_BRIEF_
Locate the line that contains "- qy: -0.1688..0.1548" in the entries below, then repeat it and every following line through the line that contains "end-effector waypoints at", exactly, and no others.
***** EXCERPTED RECORDS *****
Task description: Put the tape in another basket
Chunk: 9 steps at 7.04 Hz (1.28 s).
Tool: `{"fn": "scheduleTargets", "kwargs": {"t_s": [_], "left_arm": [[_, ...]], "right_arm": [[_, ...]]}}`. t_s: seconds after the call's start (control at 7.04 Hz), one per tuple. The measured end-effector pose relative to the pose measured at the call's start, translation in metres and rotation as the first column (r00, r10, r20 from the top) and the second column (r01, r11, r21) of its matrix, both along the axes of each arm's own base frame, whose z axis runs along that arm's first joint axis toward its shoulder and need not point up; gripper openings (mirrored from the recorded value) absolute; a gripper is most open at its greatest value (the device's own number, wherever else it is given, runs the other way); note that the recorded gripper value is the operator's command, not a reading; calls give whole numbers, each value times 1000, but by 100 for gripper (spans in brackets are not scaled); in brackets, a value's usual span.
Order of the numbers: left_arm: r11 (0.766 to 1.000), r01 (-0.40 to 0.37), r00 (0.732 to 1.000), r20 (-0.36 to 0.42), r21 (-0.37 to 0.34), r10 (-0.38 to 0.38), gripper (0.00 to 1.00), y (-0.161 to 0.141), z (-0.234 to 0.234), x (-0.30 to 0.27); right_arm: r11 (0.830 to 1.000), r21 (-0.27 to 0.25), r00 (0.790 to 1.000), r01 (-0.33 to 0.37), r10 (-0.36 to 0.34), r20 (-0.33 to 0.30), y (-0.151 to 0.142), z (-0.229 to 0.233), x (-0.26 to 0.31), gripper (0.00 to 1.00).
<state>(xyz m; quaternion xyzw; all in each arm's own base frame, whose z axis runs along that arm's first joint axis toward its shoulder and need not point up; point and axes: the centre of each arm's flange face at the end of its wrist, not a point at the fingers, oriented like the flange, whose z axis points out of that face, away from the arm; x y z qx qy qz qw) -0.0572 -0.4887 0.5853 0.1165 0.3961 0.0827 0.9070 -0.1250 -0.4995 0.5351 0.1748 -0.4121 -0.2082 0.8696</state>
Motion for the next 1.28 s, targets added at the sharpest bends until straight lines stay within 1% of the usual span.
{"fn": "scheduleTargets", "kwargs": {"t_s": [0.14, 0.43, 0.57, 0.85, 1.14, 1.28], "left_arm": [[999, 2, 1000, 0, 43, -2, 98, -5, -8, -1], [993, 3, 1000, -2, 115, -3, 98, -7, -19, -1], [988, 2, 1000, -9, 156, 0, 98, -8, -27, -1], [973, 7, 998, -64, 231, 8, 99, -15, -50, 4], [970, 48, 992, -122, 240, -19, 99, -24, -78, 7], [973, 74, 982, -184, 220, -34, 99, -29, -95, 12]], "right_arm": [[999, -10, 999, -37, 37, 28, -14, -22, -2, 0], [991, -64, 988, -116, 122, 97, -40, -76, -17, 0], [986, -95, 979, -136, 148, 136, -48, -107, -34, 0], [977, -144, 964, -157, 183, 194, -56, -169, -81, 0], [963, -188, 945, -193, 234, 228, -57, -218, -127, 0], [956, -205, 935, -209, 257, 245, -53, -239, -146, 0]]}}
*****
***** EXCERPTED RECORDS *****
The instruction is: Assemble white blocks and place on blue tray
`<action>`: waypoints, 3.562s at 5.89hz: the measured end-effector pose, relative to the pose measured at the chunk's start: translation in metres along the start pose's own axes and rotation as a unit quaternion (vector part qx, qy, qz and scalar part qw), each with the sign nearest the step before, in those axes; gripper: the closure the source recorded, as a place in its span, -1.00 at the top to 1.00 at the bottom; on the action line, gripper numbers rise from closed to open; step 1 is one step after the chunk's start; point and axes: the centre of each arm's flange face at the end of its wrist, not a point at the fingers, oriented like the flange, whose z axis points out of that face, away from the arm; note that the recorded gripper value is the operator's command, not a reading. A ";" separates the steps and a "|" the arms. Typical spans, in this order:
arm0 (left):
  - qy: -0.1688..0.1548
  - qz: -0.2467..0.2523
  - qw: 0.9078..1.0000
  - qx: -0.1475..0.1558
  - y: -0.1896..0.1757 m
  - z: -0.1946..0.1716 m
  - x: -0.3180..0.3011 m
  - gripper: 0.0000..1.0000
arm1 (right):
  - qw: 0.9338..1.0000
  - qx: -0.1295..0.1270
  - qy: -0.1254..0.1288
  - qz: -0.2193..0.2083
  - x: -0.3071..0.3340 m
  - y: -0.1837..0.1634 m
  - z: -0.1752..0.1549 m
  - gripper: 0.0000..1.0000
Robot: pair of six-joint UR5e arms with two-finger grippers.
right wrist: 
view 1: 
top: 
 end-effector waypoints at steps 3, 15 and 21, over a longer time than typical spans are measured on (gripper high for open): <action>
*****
_SOLUTION TO THIS TASK_
  - qy: -0.1688..0.1548
  - qz: -0.2467..0.2523
  - qw: 0.9078..1.0000
  - qx: -0.1475..0.1558
  - y: -0.1896..0.1757 m
  - z: -0.1946..0.1716 m
  - x: -0.3180..0.3011 m
  - gripper: 0.0000..1.0000
arm1 (right):
  - qw: 0.9338..1.0000
  - qx: -0.1295..0.1270
  - qy: -0.1254..0.1288
  - qz: -0.2193..0.2083
  - x: -0.3071..0.3340 m
  - y: -0.1837..0.1634 m
  - z: -0.1752..0.1549 m
  - gripper: 0.0000..1.0000
Robot: pair of six-joint UR5e arms with two-finger grippers.
right wrist: 
view 1: 
top: 
 end-effector waypoints at steps 3, 15 and 21, over a longer time than typical spans are measured on (gripper high for open): <action>

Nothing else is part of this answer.